Aim of the exercise: Only one number is wanted here: how many lines of the data hold "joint".

Dataset extract:
○ ○ ○ ○ ○ ○ ○

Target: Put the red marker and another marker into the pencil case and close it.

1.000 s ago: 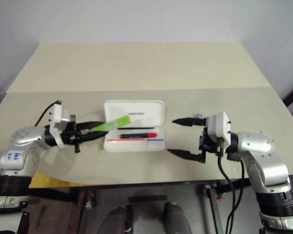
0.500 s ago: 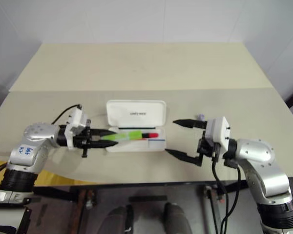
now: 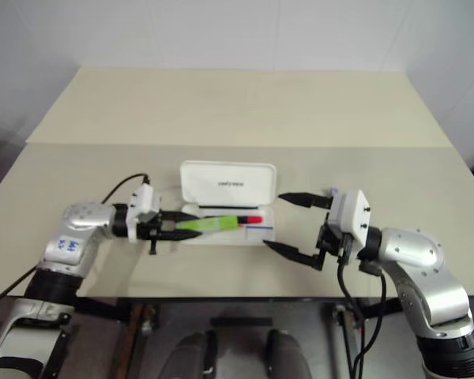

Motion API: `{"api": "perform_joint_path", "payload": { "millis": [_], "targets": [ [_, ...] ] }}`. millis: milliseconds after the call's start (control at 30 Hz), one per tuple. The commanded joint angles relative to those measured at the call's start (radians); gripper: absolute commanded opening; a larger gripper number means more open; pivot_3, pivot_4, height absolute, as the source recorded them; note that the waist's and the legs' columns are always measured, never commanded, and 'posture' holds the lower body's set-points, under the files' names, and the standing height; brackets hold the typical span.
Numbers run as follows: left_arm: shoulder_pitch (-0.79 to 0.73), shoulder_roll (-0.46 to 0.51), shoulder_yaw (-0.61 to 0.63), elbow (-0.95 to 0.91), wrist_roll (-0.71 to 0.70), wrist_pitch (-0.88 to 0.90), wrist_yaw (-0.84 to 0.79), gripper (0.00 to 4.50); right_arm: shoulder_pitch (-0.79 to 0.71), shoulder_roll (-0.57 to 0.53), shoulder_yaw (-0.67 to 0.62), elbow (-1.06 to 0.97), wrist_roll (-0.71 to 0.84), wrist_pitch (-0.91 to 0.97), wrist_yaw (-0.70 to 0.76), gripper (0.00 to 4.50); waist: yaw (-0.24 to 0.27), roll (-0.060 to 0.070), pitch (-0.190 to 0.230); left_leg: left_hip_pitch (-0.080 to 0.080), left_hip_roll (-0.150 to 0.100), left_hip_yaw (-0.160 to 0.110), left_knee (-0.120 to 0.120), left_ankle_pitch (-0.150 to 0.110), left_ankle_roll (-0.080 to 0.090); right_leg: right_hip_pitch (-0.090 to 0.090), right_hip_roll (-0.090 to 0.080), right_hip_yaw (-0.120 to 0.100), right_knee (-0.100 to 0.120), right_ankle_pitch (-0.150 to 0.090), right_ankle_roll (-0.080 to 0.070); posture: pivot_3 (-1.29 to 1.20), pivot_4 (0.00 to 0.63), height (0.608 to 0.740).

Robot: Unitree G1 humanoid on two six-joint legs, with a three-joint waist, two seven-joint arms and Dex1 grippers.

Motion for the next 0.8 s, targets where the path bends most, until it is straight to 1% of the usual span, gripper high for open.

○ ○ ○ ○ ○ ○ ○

Written solution: 2